PROBLEM STATEMENT -> The data is to be set down once more, exactly as it reads.
*** GIVEN MATERIAL Section Begins ***
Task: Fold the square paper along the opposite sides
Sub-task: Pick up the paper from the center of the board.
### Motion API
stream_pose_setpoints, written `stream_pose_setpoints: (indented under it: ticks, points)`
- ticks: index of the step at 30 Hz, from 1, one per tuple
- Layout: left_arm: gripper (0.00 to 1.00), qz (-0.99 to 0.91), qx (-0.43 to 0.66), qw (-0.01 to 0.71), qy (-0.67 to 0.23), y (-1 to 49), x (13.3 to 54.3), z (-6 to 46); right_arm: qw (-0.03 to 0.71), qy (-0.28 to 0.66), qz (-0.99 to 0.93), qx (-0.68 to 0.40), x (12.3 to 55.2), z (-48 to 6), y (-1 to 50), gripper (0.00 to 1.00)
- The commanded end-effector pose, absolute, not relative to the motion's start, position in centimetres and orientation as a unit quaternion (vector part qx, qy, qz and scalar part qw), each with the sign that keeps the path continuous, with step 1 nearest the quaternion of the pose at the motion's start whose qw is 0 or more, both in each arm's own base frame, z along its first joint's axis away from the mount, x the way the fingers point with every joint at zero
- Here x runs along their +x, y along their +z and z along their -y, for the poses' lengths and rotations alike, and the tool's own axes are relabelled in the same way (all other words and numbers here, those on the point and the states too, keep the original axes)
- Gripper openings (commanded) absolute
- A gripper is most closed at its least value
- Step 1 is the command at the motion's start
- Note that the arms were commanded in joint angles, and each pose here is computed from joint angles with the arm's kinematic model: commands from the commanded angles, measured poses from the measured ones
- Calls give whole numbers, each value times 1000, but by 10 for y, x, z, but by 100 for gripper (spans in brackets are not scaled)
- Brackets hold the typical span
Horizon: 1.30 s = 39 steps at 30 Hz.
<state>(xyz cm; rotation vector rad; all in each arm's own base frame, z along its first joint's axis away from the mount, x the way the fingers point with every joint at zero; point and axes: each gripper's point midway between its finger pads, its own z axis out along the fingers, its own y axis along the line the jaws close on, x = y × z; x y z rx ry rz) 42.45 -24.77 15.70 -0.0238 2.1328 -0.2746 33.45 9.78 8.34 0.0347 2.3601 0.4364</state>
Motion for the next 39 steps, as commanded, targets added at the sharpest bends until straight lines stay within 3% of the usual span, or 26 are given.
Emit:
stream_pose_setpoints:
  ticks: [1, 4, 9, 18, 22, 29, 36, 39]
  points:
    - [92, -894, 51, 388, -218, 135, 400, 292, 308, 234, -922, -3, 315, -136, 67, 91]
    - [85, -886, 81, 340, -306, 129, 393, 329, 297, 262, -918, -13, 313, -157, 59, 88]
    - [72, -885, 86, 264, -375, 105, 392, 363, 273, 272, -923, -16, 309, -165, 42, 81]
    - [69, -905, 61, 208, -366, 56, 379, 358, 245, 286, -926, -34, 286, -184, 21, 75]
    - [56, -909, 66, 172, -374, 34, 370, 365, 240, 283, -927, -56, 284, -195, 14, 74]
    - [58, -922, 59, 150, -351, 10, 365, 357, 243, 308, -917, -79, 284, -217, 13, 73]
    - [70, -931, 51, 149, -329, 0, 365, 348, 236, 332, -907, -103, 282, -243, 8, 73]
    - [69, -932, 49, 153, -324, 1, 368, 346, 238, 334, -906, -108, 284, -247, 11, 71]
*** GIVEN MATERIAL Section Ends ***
ANSWER BOX ->
Task: Fold the square paper along the opposite sides
Sub-task: Pick up the paper from the center of the board.
### Motion API
stream_pose_setpoints, written `stream_pose_setpoints: (indented under it: ticks, points)`
- ticks: index of the step at 30 Hz, from 1, one per tuple
- Layout: left_arm: gripper (0.00 to 1.00), qz (-0.99 to 0.91), qx (-0.43 to 0.66), qw (-0.01 to 0.71), qy (-0.67 to 0.23), y (-1 to 49), x (13.3 to 54.3), z (-6 to 46); right_arm: qw (-0.03 to 0.71), qy (-0.28 to 0.66), qz (-0.99 to 0.93), qx (-0.68 to 0.40), x (12.3 to 55.2), z (-48 to 6), y (-1 to 50), gripper (0.00 to 1.00)
- The commanded end-effector pose, absolute, not relative to the motion's start, position in centimetres and orientation as a unit quaternion (vector part qx, qy, qz and scalar part qw), each with the sign that keeps the path continuous, with step 1 nearest the quaternion of the pose at the motion's start whose qw is 0 or more, both in each arm's own base frame, z along its first joint's axis away from the mount, x the way the fingers point with every joint at zero
- Here x runs along their +x, y along their +z and z along their -y, for the poses' lengths and rotations alike, and the tool's own axes are relabelled in the same way (all other words and numbers here, those on the point and the states too, keep the original axes)
- Gripper openings (commanded) absolute
- A gripper is most closed at its least value
- Step 1 is the command at the motion's start
- Note that the arms were commanded in joint angles, and each pose here is computed from joint angles with the arm's kinematic model: commands from the commanded angles, measured poses from the measured ones
- Calls give whole numbers, each value times 1000, but by 10 for y, x, z, but by 100 for gripper (spans in brackets are not scaled)
- Brackets hold the typical span
Horizon: 1.30 s = 39 steps at 30 Hz.
<state>(xyz cm; rotation vector rad; all in each arm's own base frame, z along its first joint's axis away from the mount, x the way the fingers point with every joint at zero; point and axes: each gripper's point midway between its finger pads, its own z axis out along the fingers, its own y axis along the line the jaws close on, x = y × z; x y z rx ry rz) 42.45 -24.77 15.70 -0.0238 2.1328 -0.2746 33.45 9.78 8.34 0.0347 2.3601 0.4364</state>
Motion for the next 39 steps, as commanded, targets added at the sharpest bends until straight lines stay within 3% of the usual span, or 26 are given.
Emit:
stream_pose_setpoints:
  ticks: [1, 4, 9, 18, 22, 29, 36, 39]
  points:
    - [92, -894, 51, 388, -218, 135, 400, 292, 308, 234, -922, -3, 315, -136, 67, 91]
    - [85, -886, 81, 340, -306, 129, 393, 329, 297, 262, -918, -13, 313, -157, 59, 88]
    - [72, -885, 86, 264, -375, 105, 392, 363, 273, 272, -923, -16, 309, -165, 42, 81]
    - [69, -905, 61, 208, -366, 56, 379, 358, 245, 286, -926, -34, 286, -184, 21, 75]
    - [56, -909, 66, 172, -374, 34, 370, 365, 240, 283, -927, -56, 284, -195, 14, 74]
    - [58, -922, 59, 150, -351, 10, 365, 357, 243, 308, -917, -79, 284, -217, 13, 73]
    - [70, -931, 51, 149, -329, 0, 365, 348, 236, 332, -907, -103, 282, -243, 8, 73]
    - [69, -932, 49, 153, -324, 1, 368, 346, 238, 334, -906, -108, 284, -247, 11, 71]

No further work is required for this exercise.